*** Raw data ***
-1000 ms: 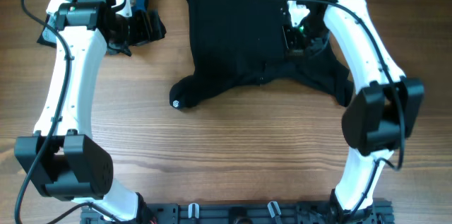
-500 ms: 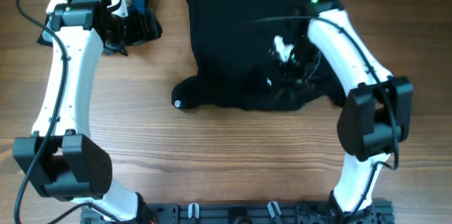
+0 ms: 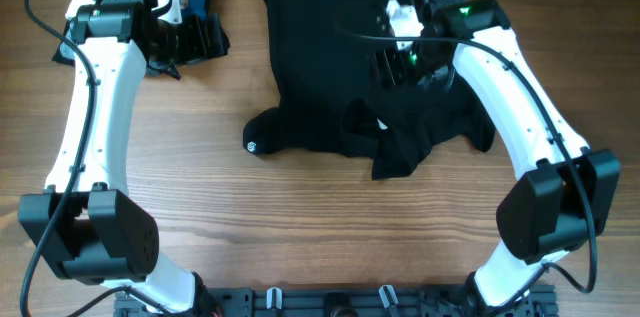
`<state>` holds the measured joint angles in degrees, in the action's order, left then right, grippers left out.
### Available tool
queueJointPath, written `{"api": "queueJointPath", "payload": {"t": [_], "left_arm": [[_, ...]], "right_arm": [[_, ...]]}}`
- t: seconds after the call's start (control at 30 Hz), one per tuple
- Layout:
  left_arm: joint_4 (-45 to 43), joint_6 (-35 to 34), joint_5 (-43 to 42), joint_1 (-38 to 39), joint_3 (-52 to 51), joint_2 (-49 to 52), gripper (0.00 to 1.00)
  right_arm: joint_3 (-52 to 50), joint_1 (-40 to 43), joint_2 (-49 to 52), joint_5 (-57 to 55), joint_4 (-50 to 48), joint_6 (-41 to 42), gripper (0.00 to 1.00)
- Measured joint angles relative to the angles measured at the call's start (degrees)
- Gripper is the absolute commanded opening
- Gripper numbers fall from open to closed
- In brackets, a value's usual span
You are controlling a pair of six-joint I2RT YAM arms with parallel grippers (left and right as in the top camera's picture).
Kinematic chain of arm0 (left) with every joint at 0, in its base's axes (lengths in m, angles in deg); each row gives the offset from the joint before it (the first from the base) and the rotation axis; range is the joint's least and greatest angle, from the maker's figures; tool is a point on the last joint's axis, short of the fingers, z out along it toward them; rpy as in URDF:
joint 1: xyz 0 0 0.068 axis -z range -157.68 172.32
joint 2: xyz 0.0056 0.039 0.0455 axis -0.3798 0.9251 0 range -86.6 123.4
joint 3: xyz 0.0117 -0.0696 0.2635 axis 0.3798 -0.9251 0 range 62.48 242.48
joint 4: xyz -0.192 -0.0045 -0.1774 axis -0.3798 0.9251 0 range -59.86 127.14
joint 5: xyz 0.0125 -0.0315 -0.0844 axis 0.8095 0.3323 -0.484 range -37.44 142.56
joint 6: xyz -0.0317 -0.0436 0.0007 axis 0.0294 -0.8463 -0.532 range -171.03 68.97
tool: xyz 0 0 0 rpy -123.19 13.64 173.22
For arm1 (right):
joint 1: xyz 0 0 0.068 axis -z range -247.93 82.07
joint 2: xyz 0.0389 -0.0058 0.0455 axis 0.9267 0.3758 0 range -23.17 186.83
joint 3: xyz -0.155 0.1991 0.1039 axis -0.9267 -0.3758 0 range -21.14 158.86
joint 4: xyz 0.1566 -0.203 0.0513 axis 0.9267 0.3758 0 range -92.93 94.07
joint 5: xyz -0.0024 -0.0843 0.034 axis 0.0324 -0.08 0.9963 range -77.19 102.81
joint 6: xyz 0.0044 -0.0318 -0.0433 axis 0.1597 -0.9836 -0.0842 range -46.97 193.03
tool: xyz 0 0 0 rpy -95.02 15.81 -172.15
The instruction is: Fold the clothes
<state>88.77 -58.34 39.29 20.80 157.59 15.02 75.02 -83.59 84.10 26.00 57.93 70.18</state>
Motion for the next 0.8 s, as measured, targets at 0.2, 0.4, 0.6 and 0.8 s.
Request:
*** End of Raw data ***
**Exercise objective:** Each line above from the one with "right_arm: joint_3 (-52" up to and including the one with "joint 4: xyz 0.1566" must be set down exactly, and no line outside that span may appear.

**Output of the exercise:**
  right_arm: joint_3 (-52 to 50), joint_1 (-40 to 43), joint_2 (-49 to 52), joint_5 (-57 to 55), joint_4 (-50 to 48), joint_6 (-41 to 42), gripper (0.00 to 1.00)
- Measured joint angles relative to the angles measured at the call's start (degrees)
- Gripper is the absolute commanded opening
- Gripper numbers fall from open to closed
- In brackets, a value's usual span
You are controlling a pair of six-joint I2RT YAM arms with parallel grippers (left and right as in the top camera's picture).
Kinematic chain of arm0 (left) with every joint at 0, in its base's axes (lengths in m, angles in deg); each row gives the offset from the joint before it (the first from the base) and the rotation axis; range is the joint's least and greatest angle, from the maker's figures; tool is a point on the last joint's axis, short of the fingers, z out along it toward them; rpy as in URDF:
joint 1: xyz 0 0 0.068 axis -z range -157.68 172.32
joint 2: xyz 0.0056 0.039 0.0455 axis -0.3798 0.9251 0 range -86.6 123.4
joint 3: xyz 0.0117 -0.0696 0.2635 axis 0.3798 -0.9251 0 range 62.48 242.48
joint 4: xyz -0.192 -0.0045 -0.1774 axis -0.3798 0.9251 0 range -59.86 127.14
joint 5: xyz 0.0125 -0.0315 -0.0844 axis 0.8095 0.3323 -0.484 range -37.44 142.56
joint 6: xyz -0.0317 -0.0436 0.0007 axis 0.0294 -0.8463 -0.532 range -171.03 68.97
tool: xyz 0 0 0 rpy -123.19 13.64 173.22
For arm1 (right):
joint 1: xyz 0 0 0.068 axis -z range -247.93 82.07
joint 2: xyz 0.0389 -0.0058 0.0455 axis 0.9267 0.3758 0 range -23.17 186.83
joint 3: xyz -0.155 0.1991 0.1039 axis -0.9267 -0.3758 0 range -21.14 158.86
joint 4: xyz 0.1566 -0.203 0.0513 axis 0.9267 0.3758 0 range -92.93 94.07

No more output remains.